Dataset Method Contact Ratio↑ Penetration Vol.↓ Grasp Displ.↓ Time (s)↓ Quality Index↓
HO-3D GraspCVAE 99.60% 7.23 2.78 0.004 4.12
HO-3D GraspTTA 100% 9.00 2.65 19.67 4.56
HO-3D DVQ-VAE 99.50% 5.36 2.75 0.14 3.54
FPHA GraspCVAE 98.98% 7.46 2.97 0.004 4.32
FPHA DVQ-VAE 97.96% 4.58 3.35 0.14 3.72
GRAB GraspCVAE 97.10% 3.54 2.02 0.004 2.48
GRAB DVQ-VAE 98.60% 3.18 2.13 0.15 2.45

Inference time is reduced by 99.8% compared to ContactGen, and by 99.3% compared to GraspTTA.

Ablation Study

Variant Penetration Vol.↓ Grasp Displ.↓ Quality Index↓
VQ-VAE (Baseline) 6.67 7.21 7.05
DVQ-VAE (Decomposed Architecture Only) 10.88 4.98 6.76
VQ-VAE + Dual-Stage 4.44 3.61 3.86
DVQ-VAE + Dual-Stage (Single Encoder) 11.20 4.57 6.57
DVQ-VAE + Dual-Stage (Reverse Order) 7.56 2.93 4.32
DVQ-VAE + Dual-Stage (Full) 5.36 2.75 3.54

Key Findings

  • The decomposed architecture increases cluster scale by 151%, significantly enhancing grasp diversity.
  • The dual-stage strategy yields a relative improvement in quality index of 45.2% (DVQ-VAE) and 47.6% (VQ-VAE).
  • Objects are clustered into 21 grasp types in the codebook, with the index and ring fingers exhibiting higher degrees of freedom.
  • The model still generates plausible grasps even when object point clouds are 50% or 90% occluded.
  • Achieves the highest mean score of 3.36 in human evaluation (vs ContactGen 3.25, GraspTTA 3.23).

Highlights & Insights

  1. Rationality of Discretized Modeling: Grasp types are inherently discrete; hence, the discrete codebook of VQ-VAE is more suitable for modeling than the continuous Gaussian distribution in CVAEs.
  2. Intuition of Decomposed Encoding: The relative positions of fingers are fixed. Unlike image pixels that can reuse the same codebook, establishing independent codebooks for different hand parts is a natural choice.
  3. Rational Design of Posture-First, Position-Second: Posture parameters are numerous (55 dimensions) and more fundamental, whereas position parameters are fewer (6 dimensions) and dependent on posture.

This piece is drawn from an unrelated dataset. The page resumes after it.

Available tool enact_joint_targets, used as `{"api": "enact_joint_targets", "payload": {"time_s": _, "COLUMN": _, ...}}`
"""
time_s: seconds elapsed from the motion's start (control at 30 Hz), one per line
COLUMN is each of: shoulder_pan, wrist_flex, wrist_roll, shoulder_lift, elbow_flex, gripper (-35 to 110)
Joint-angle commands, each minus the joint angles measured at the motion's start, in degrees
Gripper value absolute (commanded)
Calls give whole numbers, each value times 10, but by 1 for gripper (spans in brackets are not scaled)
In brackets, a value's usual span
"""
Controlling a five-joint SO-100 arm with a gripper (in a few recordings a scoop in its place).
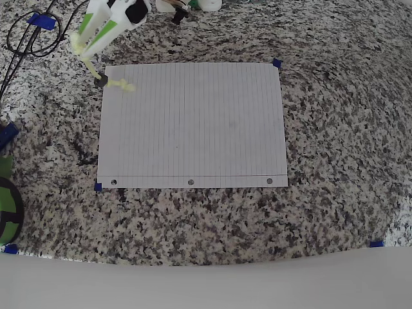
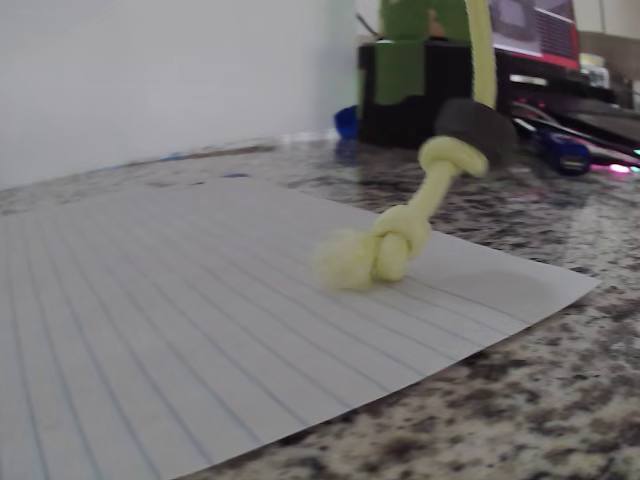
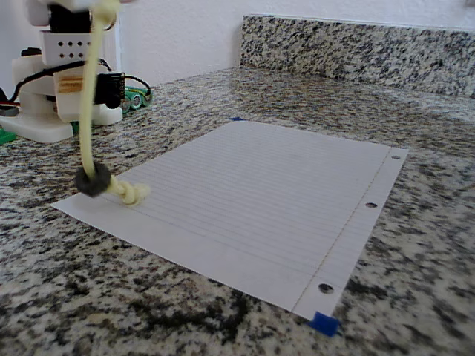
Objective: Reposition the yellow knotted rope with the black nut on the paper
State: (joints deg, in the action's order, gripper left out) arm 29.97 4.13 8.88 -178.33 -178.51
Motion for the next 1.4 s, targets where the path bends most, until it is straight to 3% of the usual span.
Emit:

Sequential generation thus aligns with intuition.
  4. Introduction of the Quality Index: Balances penetration and displacement, preventing misleading results from a single metric.

Limitations & Future Work

  • May generate grasps with insufficient contact for objects with complex geometries (e.g., irregular shapes).
  • Could consider using Signed Distance Fields (SDF) to enhance object representation.
  • Currently supports only single-hand grasping, without considering bimanual collaboration scenarios.
  • The codebook size is fixed; exploring dynamic or hierarchical codebooks remains future work.
  • Success of VQ-VAE in Motion Generation: Inspired by Pi et al.'s work that decomposes the human body into 5 parts for motion generation encoding, this work extends it to a 6-part encoding of the hand.
  • MANO Parametric Hand Model: Provides the foundation for representing the hand with differentiable parameters.
  • Test-Time Adaptation in ContactNet: Although effective, it is time-consuming. The dual-stage strategy avoids optimization during inference.

Rating

  • Novelty: ⭐⭐⭐⭐ — First to propose the VQ-VAE and decomposed architecture in grasp generation.
  • Technical Depth: ⭐⭐⭐⭐ — Well-designed components with thorough ablation validation.
  • Experimental Thoroughness: ⭐⭐⭐⭐⭐ — 4 datasets, human evaluation, robustness test, and detailed ablation.
  • Writing Quality: ⭐⭐⭐⭐ — Clear structure and rich illustrations.